(What the task requires) Output, verbatim and without pictures, the lines from the first line of the listing through the line containing "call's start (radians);".

(Exercise input)

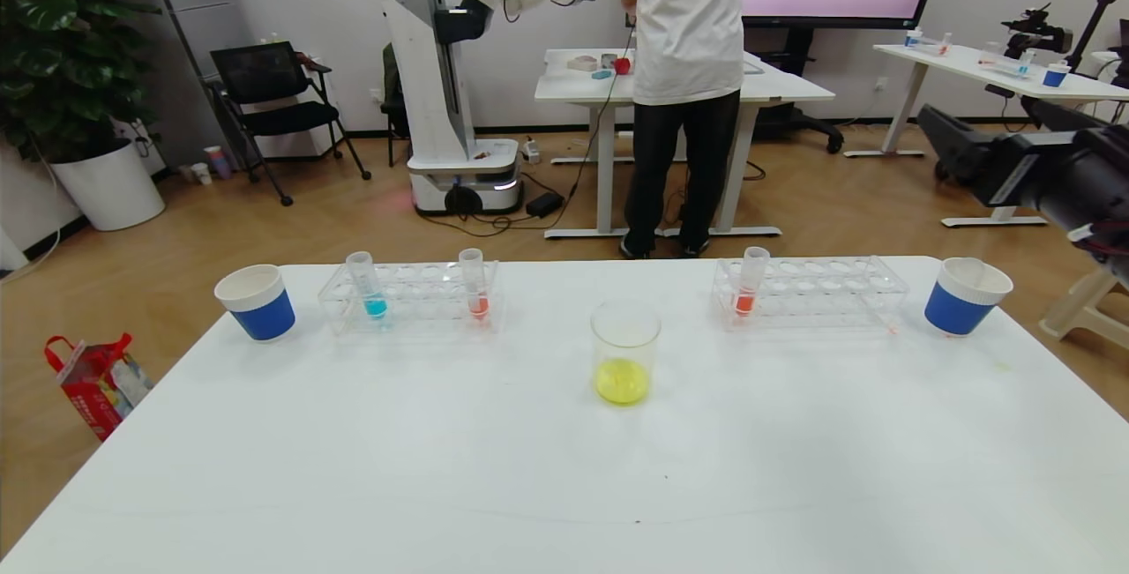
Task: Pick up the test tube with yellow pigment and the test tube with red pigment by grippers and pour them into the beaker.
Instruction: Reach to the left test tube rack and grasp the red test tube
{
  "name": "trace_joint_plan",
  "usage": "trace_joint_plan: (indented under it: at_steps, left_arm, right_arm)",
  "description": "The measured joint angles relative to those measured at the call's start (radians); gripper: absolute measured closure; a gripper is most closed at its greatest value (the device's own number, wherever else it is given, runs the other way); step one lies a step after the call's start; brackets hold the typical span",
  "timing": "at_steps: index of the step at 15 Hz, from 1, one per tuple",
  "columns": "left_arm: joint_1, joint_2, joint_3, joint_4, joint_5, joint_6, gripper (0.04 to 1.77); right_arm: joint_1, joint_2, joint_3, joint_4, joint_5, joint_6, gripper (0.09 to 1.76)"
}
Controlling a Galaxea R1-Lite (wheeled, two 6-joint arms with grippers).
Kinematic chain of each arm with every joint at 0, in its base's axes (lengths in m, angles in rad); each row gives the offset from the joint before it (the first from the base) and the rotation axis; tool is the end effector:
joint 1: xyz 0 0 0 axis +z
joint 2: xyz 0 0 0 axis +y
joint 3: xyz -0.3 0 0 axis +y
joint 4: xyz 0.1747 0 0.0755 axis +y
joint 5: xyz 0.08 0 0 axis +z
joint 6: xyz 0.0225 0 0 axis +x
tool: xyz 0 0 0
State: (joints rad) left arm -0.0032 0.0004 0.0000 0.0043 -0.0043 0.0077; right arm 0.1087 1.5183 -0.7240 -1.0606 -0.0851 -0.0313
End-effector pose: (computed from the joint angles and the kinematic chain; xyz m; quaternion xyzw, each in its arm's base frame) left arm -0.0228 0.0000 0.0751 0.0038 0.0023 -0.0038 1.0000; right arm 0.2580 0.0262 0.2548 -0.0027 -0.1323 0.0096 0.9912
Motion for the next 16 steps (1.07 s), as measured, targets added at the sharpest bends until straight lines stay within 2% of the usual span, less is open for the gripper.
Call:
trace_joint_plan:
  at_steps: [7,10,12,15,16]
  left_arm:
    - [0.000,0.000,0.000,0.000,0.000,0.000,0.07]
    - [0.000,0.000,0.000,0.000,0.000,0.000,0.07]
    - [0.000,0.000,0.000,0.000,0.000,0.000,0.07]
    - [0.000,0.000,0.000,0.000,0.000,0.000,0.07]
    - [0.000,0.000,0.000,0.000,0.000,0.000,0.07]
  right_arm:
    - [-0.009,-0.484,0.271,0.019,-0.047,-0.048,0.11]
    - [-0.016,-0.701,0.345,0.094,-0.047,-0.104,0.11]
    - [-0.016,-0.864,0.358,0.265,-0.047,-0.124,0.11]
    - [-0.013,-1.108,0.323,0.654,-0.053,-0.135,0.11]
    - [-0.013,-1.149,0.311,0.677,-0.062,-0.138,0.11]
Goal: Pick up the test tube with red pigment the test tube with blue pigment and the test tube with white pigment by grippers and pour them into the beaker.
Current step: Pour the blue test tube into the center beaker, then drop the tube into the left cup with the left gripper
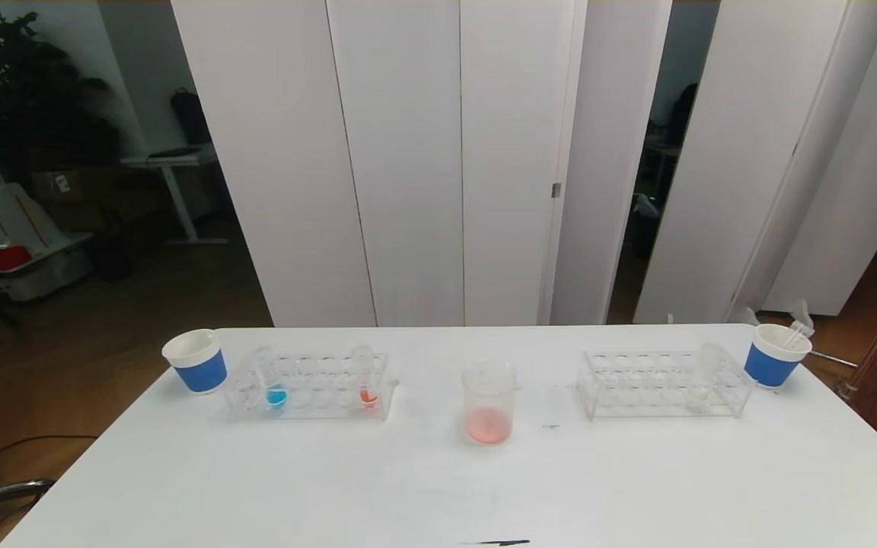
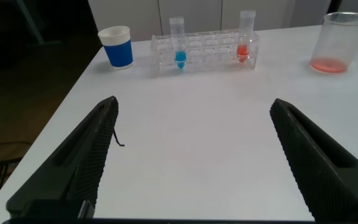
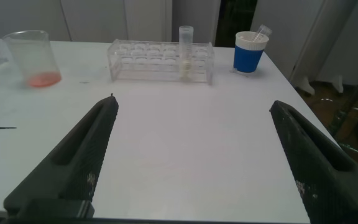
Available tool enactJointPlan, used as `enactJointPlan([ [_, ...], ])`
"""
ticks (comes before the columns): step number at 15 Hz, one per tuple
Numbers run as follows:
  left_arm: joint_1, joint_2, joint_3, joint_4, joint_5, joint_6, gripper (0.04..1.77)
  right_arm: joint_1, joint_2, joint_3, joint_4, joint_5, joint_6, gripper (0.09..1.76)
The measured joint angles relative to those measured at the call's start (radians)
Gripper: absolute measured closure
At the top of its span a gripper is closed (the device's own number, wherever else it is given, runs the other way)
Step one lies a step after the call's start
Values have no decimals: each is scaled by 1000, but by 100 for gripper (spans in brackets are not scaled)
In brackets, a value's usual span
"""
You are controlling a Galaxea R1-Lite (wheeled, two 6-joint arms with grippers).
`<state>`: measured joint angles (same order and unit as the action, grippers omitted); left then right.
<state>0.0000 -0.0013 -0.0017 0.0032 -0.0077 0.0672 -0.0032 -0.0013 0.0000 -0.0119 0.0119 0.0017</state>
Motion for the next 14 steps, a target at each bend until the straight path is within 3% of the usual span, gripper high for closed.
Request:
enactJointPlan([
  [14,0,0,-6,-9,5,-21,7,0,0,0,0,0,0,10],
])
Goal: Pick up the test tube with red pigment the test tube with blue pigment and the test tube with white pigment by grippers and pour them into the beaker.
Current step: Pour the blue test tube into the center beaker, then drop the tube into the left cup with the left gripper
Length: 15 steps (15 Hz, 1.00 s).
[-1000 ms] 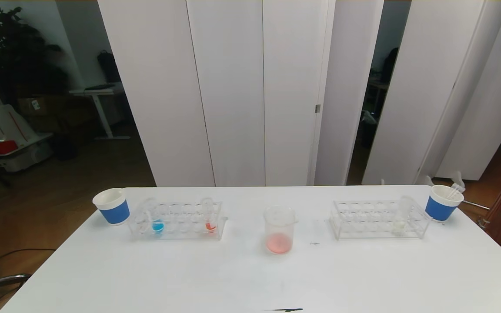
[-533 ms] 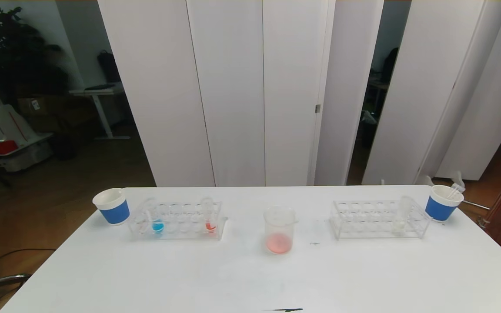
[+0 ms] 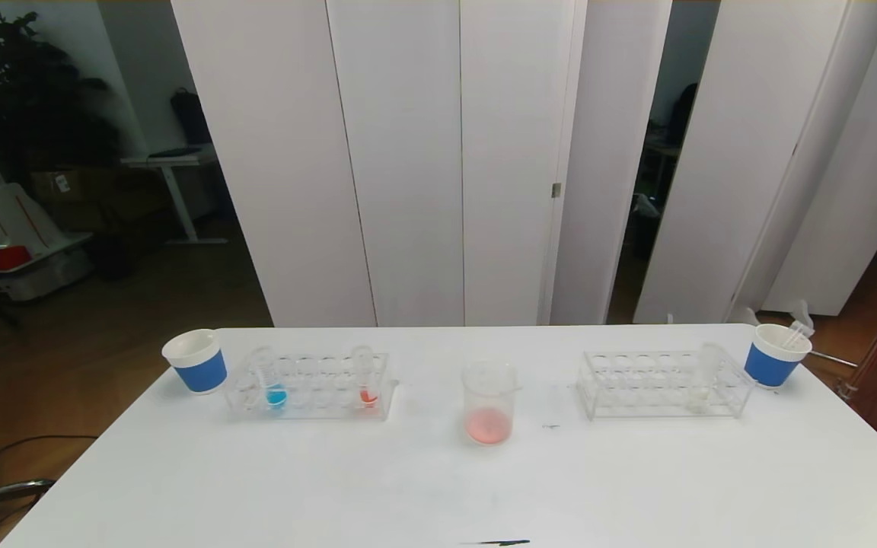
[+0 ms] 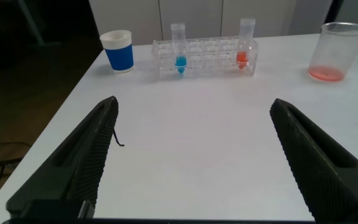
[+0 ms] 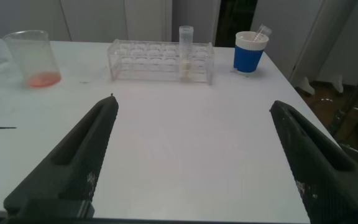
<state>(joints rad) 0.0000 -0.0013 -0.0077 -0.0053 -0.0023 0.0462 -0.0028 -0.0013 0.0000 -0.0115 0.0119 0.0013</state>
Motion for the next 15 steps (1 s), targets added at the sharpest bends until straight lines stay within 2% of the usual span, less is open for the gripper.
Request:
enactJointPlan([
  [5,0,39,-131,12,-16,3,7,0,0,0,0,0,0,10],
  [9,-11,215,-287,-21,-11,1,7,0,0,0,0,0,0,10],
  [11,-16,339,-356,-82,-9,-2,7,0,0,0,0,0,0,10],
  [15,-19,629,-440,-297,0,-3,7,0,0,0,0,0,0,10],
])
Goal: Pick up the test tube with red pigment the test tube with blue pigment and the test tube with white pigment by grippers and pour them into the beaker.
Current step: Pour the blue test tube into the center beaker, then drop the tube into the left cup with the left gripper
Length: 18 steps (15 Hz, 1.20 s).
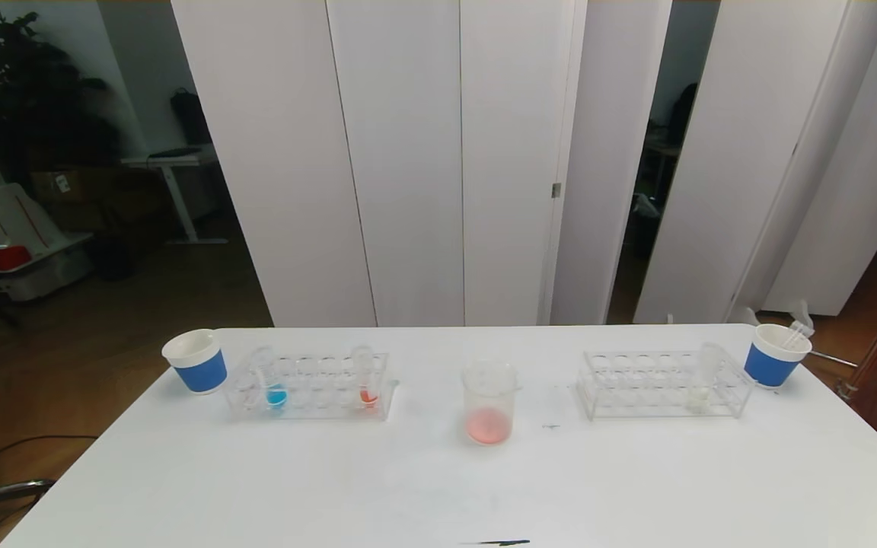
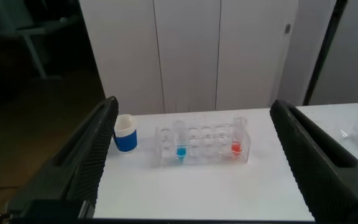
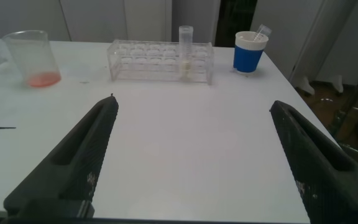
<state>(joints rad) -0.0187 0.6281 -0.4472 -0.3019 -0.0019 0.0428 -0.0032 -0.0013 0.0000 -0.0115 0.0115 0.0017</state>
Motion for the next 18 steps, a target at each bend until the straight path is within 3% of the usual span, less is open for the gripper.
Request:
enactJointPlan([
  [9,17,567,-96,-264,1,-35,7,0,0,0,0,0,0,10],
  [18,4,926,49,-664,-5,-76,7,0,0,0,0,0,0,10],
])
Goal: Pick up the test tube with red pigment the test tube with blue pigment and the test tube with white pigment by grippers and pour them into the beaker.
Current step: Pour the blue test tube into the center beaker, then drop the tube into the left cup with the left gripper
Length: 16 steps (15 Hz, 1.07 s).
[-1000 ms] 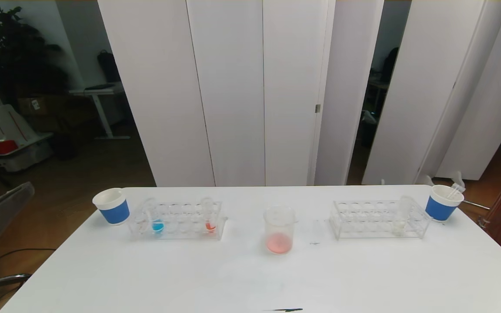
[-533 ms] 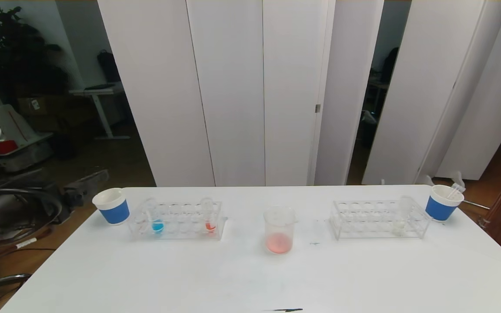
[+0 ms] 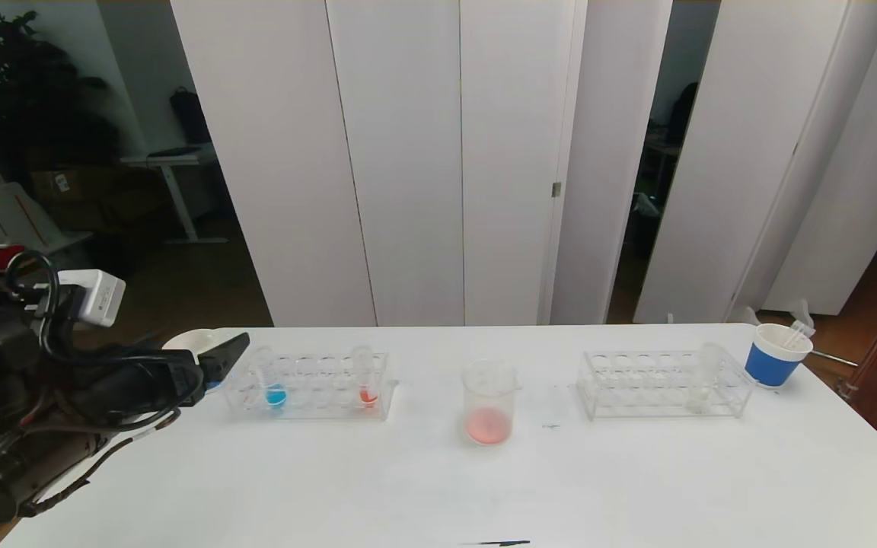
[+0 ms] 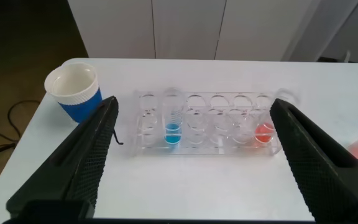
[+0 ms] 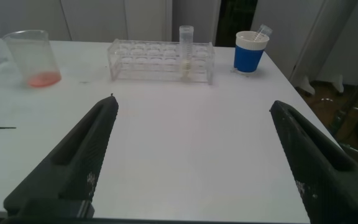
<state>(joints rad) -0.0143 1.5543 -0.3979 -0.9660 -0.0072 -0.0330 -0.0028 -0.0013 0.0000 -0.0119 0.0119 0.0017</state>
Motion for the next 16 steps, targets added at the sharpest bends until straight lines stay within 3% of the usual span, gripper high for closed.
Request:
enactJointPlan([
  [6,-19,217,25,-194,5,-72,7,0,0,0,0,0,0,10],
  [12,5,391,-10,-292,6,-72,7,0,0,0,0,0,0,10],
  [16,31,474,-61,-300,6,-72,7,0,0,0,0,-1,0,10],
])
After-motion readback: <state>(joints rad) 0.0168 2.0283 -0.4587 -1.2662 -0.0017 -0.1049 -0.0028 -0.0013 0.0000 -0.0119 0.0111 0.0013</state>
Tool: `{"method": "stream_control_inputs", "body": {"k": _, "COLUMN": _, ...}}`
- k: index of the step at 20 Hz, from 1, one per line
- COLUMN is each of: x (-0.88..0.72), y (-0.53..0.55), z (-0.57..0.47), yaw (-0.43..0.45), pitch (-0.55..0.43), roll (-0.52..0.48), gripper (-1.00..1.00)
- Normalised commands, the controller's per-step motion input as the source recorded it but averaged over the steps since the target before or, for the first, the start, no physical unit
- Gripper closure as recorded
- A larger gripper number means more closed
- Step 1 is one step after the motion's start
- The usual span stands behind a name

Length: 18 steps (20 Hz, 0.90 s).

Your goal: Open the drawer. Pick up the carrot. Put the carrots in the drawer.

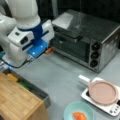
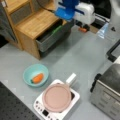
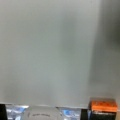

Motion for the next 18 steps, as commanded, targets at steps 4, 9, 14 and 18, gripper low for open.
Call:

(Solution to this task)
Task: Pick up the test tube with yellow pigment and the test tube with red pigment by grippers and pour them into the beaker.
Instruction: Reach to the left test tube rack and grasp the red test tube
{
  "name": "trace_joint_plan",
  "usage": "trace_joint_plan: (indented under it: at_steps, left_arm, right_arm)",
  "description": "The measured joint angles relative to those measured at the call's start (radians); gripper: absolute measured closure; a gripper is most closed at its greatest value (the device's own number, wherever else it is given, runs the other way); step one lies a step after the call's start; brackets hold the typical span",

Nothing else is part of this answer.